--- Source information ---
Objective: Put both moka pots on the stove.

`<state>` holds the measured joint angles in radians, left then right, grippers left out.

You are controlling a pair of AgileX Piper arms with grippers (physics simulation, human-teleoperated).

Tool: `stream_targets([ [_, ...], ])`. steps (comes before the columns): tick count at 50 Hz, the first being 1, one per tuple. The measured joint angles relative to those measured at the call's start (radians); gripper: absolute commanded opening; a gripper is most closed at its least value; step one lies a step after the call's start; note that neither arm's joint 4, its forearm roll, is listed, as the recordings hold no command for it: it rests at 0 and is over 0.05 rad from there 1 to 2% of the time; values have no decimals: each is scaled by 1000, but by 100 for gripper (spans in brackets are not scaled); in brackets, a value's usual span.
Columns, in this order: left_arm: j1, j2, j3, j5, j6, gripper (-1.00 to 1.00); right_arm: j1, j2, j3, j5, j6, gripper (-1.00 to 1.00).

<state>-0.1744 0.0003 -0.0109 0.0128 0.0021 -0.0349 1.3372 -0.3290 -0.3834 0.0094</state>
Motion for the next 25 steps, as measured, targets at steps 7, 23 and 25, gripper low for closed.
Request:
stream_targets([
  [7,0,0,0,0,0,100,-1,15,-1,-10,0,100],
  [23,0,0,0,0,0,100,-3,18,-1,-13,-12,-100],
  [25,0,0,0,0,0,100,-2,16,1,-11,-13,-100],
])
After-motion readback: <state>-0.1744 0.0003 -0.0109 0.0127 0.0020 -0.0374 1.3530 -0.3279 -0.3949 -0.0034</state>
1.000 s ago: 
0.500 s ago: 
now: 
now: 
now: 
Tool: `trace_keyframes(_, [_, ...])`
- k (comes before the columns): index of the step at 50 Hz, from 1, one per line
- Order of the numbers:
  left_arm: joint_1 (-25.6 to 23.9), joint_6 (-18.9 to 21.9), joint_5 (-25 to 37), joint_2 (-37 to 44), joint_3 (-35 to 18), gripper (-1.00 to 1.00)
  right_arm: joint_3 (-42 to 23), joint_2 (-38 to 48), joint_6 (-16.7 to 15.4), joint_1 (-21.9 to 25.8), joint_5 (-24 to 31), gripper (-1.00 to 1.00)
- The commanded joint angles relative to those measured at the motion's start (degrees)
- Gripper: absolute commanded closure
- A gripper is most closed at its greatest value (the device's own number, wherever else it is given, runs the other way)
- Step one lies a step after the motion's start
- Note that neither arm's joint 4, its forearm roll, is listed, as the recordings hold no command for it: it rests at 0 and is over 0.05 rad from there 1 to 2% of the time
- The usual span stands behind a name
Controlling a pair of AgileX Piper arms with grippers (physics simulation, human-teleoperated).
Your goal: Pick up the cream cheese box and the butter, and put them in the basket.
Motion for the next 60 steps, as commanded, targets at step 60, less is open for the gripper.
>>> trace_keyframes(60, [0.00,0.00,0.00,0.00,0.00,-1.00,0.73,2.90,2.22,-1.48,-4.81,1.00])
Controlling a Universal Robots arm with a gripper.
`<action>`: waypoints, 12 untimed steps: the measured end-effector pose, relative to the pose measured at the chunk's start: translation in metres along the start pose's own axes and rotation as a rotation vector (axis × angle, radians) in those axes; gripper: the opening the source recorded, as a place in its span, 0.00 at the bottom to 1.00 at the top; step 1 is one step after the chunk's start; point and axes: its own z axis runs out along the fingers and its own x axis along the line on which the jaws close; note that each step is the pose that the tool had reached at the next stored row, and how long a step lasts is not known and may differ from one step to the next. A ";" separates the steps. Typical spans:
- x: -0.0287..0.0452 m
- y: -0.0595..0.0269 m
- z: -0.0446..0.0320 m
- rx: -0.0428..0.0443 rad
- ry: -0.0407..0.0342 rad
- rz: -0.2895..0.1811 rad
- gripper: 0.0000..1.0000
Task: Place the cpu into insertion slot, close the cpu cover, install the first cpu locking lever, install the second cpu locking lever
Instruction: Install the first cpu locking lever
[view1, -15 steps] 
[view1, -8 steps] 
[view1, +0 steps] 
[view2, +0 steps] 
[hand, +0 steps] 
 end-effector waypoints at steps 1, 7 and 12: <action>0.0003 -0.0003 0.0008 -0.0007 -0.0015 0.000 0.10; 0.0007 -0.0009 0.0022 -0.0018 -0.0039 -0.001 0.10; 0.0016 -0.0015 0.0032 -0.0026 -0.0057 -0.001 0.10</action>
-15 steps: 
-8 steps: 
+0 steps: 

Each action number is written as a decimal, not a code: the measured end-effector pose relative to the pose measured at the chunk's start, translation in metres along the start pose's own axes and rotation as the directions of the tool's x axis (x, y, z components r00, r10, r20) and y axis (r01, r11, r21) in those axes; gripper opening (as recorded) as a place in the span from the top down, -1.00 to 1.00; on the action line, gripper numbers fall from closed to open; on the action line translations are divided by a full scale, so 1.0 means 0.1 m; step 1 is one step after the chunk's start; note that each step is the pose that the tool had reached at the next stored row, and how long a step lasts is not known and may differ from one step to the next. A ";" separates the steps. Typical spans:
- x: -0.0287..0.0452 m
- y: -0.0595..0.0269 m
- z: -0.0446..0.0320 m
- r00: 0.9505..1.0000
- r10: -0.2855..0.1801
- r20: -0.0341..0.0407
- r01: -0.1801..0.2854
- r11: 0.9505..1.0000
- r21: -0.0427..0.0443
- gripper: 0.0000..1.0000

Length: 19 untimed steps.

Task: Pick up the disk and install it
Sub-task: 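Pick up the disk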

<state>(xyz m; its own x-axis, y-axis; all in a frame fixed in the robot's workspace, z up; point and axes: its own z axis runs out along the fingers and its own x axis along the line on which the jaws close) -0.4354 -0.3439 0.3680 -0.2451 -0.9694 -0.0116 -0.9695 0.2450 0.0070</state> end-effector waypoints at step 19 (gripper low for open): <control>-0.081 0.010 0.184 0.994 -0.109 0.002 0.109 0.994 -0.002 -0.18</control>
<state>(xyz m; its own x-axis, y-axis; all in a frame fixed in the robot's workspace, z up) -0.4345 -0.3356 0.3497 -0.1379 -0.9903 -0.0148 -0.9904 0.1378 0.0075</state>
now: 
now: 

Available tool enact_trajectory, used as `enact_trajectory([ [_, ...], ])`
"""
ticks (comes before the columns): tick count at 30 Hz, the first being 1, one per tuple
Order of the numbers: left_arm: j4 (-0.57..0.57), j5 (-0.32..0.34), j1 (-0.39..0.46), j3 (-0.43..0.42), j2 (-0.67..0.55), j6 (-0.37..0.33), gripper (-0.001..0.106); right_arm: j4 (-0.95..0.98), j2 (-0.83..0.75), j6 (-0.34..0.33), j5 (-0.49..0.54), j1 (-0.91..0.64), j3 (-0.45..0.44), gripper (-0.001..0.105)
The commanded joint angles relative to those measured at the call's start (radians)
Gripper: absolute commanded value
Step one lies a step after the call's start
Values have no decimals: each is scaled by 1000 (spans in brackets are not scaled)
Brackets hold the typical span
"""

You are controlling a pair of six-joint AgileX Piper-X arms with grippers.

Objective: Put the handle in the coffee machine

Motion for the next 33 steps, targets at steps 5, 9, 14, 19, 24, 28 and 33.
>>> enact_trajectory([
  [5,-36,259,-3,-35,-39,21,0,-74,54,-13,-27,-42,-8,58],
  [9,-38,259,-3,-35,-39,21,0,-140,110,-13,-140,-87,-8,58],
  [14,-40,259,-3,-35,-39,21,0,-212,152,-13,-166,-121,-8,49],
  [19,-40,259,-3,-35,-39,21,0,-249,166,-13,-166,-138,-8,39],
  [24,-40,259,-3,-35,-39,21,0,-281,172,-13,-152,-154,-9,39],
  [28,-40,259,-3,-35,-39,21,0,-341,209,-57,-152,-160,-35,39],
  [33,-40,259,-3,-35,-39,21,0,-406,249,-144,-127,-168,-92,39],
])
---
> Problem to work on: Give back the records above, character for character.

> Completed exercise:
Objective: Put both moka pots on the stove.

`<state>` holds the measured joint angles in radians, left then right, grippers left out.

You are controlling a pair of AgileX Piper arms with grippers (physics simulation, human-teleoperated).

Tool: `stream_targets([ [_, ...], ])`. steps (comes before the columns): tick count at 50 Hz, the first being 1, one per tuple. The measured joint angles relative to those measured at the call's start (radians); gripper: absolute commanded opening; a gripper is most closed at its least value; step one lies a step after the call's start; note that neither arm's joint 4, its forearm roll, is listed, as the recordings hold no command for it: it rests at 0 and is over 0.05 rad from there 1 to 2% of the time; values have no decimals: each is scaled by 1000, but by 100 for gripper (spans in brackets are not scaled); in brackets, a value's usual span.
Columns, in this order: left_arm: j1, j2, j3, j5, j6, gripper (-1.00 to 1.00); right_arm: j1, j2, j3, j5, j6, gripper (-1.00 to 1.00).

<state>-0.1744 0.0003 -0.0109 0.0128 0.0021 -0.0349 1.3372 -0.3290 -0.3834 0.0094</state>
Motion for the next 25 steps, as measured, targets at steps 7, 23 and 25, gripper low for closed.
Request:
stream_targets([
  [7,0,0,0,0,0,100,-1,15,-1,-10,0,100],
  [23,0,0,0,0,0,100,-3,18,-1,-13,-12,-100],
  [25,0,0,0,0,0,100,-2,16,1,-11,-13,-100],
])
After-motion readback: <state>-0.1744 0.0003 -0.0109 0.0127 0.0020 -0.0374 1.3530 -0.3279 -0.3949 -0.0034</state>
1.000 s ago: 
0.500 s ago: 
now: 
now: 
now: 
Tool: `trace_keyframes(_, [_, ...])`
- k (comes before the columns): index of the step at 50 Hz, from 1, one per line
- Order of the numbers:
  left_arm: joint_1 (-25.6 to 23.9), joint_6 (-18.9 to 21.9), joint_5 (-25 to 37), joint_2 (-37 to 44), joint_3 (-35 to 18), gripper (-1.00 to 1.00)
  right_arm: joint_3 (-42 to 23), joint_2 (-38 to 48), joint_6 (-16.7 to 15.4), joint_1 (-21.9 to 25.8), joint_5 (-24 to 31), gripper (-1.00 to 1.00)
- The commanded joint angles relative to those measured at the motion's start (degrees)
- Gripper: absolute commanded closure
- A gripper is most closed at its greatest value (the device's own number, wherever else it is given, runs the other way)
- Step one lies a step after the motion's start
- Note that neither arm's joint 4, its forearm roll, is listed, as the recordings hold no command for it: it rests at 0 and is over 0.05 rad from there 1 to 2% of the time
- The usual span stands behind a name
Controlling a pair of AgileX Piper arms with grippers (physics simulation, human-teleoperated).
Your goal: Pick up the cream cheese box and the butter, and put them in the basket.
Motion for the next 60 steps, as commanded, targets at step 60, less is open for the gripper.
>>> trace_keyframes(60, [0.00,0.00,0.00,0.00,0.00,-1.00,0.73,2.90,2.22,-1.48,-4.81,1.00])
Controlling a Universal Robots arm with a gripper.
`<action>`: waypoints, 12 untimed steps: the measured end-effector pose, relative to the pose measured at the chunk's start: translation in metres along the start pose's own axes and rotation as a rotation vector (axis × angle, radians) in those axes; gripper: the opening the source recorded, as a place in its span, 0.00 at the bottom to 1.00 at the top; step 1 is one step after the chunk's start; point and axes: its own z axis runs out along the fingers and its own x axis along the line on which the jaws close; note that each step is the pose that the tool had reached at the next stored row, and how long a step lasts is not known and may differ from one step to the next. A ";" separates the steps. Typical spans:
- x: -0.0287..0.0452 m
- y: -0.0595..0.0269 m
- z: -0.0446..0.0320 m
- rx: -0.0428..0.0443 rad
- ry: -0.0407..0.0342 rad
- rz: -0.2895..0.1811 rad
- gripper: 0.0000..1.0000
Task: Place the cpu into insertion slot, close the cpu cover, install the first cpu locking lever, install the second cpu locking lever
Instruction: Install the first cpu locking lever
[view1, -15 steps] 
[view1, -8 steps] 
[view1, +0 steps] 
[view2, +0 steps] 
[hand, +0 steps] 
 end-effector waypoints at steps 1, 7 and 12: <action>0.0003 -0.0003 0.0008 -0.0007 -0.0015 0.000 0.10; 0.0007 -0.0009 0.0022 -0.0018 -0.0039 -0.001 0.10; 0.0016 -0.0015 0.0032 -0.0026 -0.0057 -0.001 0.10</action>
-15 steps: 
-8 steps: 
+0 steps: 

Each action number is written as a decimal, not a code: the measured end-effector pose relative to the pose measured at the chunk's start, translation in metres along the start pose's own axes and rotation as the directions of the tool's x axis (x, y, z components r00, r10, r20) and y axis (r01, r11, r21) in those axes; gripper opening (as recorded) as a place in the span from the top down, -1.00 to 1.00; on the action line, gripper numbers fall from closed to open; on the action line translations are divided by a full scale, so 1.0 means 0.1 m; step 1 is one step after the chunk's start; note that each step is the pose that the tool had reached at the next stored row, and how long a step lasts is not known and may differ from one step to the next. A ";" separates the steps. Typical spans:
- x: -0.0287..0.0452 m
- y: -0.0595..0.0269 m
- z: -0.0446..0.0320 m
- r00: 0.9505..1.0000
- r10: -0.2855..0.1801
- r20: -0.0341..0.0407
- r01: -0.1801..0.2854
- r11: 0.9505..1.0000
- r21: -0.0427..0.0443
- gripper: 0.0000..1.0000

Length: 19 untimed steps.

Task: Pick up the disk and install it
Sub-task: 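Pick up the disk
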
<state>(xyz m; its own x-axis, y-axis; all in a frame fixed in the robot's workspace, z up; point and axes: its own z axis runs out along the fingers and its own x axis along the line on which the jaws close) -0.4354 -0.3439 0.3680 -0.2451 -0.9694 -0.0116 -0.9695 0.2450 0.0070</state> end-effector waypoints at step 19 (gripper low for open): <control>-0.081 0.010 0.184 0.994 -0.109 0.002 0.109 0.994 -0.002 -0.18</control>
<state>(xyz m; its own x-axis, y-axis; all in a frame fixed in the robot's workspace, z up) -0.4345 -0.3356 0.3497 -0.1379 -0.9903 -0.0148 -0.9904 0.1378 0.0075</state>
now: 
now: 

Available tool enact_trajectory, used as `enact_trajectory([ [_, ...], ])`
"""
ticks (comes before the columns): tick count at 30 Hz, the first being 1, one per tuple
Order of the numbers: left_arm: j4 (-0.57..0.57), j5 (-0.32..0.34), j1 (-0.39..0.46), j3 (-0.43..0.42), j2 (-0.67..0.55), j6 (-0.37..0.33), gripper (-0.001..0.106); right_arm: j4 (-0.95..0.98), j2 (-0.83..0.75), j6 (-0.34..0.33), j5 (-0.49..0.54), j1 (-0.91..0.64), j3 (-0.45..0.44), gripper (-0.001..0.105)
The commanded joint angles relative to those measured at the call's start (radians)
Gripper: absolute commanded value
Step one lies a step after the call's start
Values have no decimals: each is scaled by 1000 (spans in brackets are not scaled)
Brackets hold the typical span
"""

You are controlling a pair of six-joint AgileX Piper-X arms with grippers.

Objective: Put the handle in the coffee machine

Motion for the next 33 steps, targets at steps 5, 9, 14, 19, 24, 28 and 33.
>>> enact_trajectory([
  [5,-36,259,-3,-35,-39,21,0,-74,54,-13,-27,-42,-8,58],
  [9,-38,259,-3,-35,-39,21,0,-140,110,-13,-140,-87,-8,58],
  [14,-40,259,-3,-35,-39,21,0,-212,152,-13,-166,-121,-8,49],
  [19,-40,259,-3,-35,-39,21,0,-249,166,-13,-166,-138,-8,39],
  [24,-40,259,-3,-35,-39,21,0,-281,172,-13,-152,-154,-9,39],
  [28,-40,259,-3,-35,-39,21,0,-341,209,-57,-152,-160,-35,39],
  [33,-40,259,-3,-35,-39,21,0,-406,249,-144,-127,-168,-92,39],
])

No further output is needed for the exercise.